Drove in silence, turned into
the car park by Mordy pier.
Bird droppings smeared the tarmac
in ugly, meaningless tattoo.
Scavenging seagulls cracked the air.
Ammonia and salt stench
walked with us.
On Beach Road
homing commuters,
like Victorian funeral mutes,
snaked the Bay in double lines
their gargoyle faces lit
in white. Or red.
Walking the earth there is only
David and me.
A softness of petals brush
my cheek like a benediction.
Four cream roses –
their incense comforts.
I turn my jacket collar up
against the wind,
button the frail stems inside.
We tread the pier
arms linked,
breath shared.
Tableaux of fishermen,
misericord carvings,
watch and pray.
At pier end
four steps down,
from wooden boards
to confessional grill,
the sea sucks and swirls.
An arm arcs and a flower flies and falls,
again, again, again,
four frail flowers dying
on a vast eternal sea.
Awakened, perhaps amused
by silent prayer, the goddess surfaces.
She draws her gown of state around her,
its rolling, visceral waves of purple
caught up from the flooded veil of the Bay.

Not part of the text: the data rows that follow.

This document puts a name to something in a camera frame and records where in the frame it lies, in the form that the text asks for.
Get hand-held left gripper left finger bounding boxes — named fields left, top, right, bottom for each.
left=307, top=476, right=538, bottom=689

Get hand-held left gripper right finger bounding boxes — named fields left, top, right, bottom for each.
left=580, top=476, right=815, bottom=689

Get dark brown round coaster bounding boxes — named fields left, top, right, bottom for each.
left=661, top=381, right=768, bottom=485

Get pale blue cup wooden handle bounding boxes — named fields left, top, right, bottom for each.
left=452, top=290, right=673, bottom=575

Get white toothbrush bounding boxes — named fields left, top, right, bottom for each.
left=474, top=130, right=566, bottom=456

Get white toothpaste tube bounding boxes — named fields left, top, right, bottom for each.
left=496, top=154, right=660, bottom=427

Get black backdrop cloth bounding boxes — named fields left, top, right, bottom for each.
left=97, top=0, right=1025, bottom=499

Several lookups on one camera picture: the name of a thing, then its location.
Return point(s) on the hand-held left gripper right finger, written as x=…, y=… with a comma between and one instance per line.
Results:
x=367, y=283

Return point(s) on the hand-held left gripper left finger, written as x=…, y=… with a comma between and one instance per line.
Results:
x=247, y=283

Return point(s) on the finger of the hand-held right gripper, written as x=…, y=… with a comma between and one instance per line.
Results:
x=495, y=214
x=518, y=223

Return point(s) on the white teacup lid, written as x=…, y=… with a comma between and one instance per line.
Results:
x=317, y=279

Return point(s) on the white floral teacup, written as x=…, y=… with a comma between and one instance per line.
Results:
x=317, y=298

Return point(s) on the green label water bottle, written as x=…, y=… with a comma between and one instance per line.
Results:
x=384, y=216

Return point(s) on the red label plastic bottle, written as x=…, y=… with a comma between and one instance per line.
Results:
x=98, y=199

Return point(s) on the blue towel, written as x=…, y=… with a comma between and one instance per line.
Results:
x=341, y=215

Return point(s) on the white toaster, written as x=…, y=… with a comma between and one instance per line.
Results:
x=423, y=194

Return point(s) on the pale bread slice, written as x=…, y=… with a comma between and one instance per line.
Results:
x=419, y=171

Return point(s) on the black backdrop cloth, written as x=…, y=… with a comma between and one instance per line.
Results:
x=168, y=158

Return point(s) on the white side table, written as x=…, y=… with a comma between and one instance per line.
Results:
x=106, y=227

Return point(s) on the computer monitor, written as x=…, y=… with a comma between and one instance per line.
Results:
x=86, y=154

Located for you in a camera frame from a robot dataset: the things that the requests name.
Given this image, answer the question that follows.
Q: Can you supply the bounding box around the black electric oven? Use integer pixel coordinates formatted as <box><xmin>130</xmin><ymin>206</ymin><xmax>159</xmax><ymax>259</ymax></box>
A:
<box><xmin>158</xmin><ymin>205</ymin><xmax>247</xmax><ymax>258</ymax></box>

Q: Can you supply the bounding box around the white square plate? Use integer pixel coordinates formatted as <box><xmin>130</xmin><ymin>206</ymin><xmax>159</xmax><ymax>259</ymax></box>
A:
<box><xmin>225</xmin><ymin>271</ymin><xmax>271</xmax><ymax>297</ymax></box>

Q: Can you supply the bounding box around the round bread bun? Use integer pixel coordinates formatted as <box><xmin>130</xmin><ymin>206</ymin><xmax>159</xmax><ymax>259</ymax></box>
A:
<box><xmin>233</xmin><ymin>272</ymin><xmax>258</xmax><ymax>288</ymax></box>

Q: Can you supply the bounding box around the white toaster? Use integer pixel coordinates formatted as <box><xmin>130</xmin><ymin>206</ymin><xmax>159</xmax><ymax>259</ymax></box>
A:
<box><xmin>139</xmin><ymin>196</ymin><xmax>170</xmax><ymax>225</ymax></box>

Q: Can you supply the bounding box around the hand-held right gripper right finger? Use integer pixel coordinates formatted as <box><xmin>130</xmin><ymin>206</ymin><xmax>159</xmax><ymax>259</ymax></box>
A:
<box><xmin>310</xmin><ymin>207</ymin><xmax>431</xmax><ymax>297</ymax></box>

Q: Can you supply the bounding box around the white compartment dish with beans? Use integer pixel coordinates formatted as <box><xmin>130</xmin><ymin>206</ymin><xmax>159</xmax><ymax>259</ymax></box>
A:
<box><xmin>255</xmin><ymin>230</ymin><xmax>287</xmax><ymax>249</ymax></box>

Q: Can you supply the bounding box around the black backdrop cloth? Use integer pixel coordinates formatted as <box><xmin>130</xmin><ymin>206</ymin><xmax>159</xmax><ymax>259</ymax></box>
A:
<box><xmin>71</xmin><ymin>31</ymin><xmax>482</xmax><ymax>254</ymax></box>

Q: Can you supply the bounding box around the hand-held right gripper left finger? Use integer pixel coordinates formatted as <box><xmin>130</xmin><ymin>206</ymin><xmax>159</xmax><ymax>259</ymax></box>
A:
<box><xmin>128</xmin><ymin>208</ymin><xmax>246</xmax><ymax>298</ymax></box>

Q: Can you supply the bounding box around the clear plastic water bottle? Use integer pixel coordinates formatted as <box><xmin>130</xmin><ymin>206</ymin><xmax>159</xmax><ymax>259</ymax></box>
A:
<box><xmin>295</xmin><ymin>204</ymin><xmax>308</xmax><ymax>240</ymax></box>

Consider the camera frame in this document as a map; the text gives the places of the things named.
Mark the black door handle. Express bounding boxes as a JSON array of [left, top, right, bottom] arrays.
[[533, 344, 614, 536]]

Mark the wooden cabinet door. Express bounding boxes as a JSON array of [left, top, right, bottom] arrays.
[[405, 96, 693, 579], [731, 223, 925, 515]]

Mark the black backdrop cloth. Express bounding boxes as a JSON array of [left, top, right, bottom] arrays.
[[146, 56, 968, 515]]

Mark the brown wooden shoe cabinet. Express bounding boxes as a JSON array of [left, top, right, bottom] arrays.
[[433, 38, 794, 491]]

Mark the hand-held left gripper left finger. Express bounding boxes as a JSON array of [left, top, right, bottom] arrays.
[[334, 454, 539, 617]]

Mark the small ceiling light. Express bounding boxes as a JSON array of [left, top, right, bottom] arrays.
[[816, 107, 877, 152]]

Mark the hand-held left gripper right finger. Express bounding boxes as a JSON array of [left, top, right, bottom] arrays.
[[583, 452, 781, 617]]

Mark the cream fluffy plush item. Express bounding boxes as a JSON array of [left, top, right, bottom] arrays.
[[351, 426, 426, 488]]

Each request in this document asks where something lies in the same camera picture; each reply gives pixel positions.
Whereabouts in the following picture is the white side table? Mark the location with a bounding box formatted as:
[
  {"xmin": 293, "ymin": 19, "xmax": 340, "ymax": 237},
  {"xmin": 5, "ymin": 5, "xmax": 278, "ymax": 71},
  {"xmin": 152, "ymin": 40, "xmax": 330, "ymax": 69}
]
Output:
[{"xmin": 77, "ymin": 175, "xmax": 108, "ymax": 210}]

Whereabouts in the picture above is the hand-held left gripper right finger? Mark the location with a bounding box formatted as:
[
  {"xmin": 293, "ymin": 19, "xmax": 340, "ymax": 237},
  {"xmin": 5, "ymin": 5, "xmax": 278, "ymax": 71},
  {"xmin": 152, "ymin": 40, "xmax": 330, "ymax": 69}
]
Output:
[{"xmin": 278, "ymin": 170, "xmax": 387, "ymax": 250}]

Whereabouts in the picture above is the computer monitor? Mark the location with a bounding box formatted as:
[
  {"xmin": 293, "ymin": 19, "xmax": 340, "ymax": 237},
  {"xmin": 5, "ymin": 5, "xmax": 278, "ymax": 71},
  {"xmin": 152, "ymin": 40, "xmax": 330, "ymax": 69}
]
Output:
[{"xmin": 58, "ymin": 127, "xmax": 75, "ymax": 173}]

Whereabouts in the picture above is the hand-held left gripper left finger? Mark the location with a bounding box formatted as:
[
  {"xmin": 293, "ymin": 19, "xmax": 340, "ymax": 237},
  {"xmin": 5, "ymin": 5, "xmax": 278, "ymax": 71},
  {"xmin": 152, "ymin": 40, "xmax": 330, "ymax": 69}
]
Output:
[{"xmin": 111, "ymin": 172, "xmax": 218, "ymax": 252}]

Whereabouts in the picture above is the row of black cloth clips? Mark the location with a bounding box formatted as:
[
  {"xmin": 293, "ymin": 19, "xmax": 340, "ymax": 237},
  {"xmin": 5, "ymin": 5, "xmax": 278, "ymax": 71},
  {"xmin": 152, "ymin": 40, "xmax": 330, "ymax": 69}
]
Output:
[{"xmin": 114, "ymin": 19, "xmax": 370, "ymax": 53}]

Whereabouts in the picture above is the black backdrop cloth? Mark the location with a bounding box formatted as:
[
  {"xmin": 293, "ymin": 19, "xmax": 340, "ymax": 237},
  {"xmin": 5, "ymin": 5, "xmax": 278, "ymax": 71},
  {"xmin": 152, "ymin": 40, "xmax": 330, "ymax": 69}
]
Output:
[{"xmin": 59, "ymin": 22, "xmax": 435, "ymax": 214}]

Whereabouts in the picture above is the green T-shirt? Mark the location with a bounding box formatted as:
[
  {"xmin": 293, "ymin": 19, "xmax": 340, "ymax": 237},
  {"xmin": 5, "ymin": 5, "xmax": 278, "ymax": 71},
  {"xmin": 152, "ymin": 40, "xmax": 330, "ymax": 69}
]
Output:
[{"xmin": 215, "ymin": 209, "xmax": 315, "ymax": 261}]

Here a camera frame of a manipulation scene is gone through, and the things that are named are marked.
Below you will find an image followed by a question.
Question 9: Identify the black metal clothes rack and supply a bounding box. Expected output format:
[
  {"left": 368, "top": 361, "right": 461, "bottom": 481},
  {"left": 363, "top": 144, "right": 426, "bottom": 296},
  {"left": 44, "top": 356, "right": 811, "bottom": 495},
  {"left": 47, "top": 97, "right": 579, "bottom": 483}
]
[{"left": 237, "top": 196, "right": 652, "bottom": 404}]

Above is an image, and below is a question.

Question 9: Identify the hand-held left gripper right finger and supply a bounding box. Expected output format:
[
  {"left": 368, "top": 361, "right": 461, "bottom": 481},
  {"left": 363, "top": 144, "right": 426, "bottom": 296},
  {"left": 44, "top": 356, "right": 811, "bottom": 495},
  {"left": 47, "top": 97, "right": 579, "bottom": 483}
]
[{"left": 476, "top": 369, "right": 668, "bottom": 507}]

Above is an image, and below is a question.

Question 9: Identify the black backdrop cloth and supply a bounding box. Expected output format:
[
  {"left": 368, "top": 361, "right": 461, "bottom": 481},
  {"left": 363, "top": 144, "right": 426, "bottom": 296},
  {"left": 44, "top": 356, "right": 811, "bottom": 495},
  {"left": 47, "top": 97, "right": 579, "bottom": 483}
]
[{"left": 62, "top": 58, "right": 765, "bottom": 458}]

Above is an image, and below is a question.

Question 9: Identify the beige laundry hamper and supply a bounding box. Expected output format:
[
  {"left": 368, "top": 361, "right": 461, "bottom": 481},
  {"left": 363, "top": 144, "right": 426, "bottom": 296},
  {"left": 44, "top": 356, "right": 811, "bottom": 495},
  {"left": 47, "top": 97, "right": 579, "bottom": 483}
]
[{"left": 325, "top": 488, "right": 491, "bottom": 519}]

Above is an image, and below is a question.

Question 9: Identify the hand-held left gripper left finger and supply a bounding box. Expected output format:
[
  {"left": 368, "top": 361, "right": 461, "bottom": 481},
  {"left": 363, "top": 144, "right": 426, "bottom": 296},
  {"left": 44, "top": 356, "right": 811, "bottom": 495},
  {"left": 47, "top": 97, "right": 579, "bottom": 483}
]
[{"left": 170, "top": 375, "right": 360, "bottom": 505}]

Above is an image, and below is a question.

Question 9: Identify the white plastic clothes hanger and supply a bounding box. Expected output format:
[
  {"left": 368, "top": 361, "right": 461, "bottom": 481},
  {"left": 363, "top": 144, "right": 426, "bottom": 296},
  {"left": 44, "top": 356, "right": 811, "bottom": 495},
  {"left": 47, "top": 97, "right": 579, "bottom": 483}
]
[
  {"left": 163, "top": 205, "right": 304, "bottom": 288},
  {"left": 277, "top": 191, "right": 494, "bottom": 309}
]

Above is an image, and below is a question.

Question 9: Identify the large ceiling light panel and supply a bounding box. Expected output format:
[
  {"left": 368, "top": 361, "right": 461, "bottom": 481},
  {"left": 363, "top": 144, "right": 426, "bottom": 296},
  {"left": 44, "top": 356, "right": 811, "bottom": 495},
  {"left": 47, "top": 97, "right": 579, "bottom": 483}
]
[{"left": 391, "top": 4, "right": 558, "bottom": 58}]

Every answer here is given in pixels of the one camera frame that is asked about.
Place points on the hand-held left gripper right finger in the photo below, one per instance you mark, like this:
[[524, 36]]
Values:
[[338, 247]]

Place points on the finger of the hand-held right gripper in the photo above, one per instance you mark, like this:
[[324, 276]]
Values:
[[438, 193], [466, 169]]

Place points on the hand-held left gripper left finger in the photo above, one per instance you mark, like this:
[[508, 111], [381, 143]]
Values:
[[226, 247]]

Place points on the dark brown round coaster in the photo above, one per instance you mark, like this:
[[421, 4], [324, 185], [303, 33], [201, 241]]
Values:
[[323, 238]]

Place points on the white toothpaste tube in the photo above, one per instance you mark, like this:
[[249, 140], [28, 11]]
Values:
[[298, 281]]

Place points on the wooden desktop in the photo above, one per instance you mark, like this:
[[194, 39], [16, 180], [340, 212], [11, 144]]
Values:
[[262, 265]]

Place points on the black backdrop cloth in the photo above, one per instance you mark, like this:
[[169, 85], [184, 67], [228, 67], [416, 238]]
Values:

Summoning her attendants, patient
perhaps smiling, She pauses as
the votive petals are borne aloft
and woven into the garlands adorning
the tumbling tresses of her hair.
Turning towards the headland
She moves towards deeper waters
receiving, in her passing,
the strings of lights along the shore
as pearls to wear. And falling stars,
mere diamond chips, bedeck
the golden netting of her train.
© Margaret Boyes-Pringle, 2022
published 24 November 2022
********************************************
Nimue’s Tree
by Margaret Boyes-Pringle
Straddling the fork in my trunk
like a scarecrow from the Dark Ages,
Merlin haunts my veins.
The cold makes him
cringe from the exposure
of my top-most branches
and seek warmth from the earth ;
he digs his old toes into
my healthy roots, breaking
joints and elongating flesh
in his craving.
He lived so long amongst men
he suffers as they do.
To bleak winter’s chill breath
I groan his muttered lament ;
as each leaf is torn from me,
memories are prised from
his ancient cells and, as they fall,
he lives them fleetingly …
Watching. So do I.
Watch his attempted seduction of Nimue,
watch her abasement at his betrayal,
see the shining mettle of her
as she rose to pass judgement.
Feel that swift, fierce cleaving
as she delivered him in punishment,
my fate manacled to his, each
twist and coil and writhe
birthing the template of time
in my grain.
First published in the Bayside U3A Newsletter, July 2021
© Margaret Boyes-Pringle, 2021
published 24 November 2022
************************************************
The Writers’ Group
by Sandra Stirling
We meet on a regular basis,
With notebooks tucked under our arms
Or iPads charged at the ready
For the Writers Group many charms.
For some, there could be a focus
On topics that follow a theme,
Like “Birthday,” “Garage” or “Delicious,”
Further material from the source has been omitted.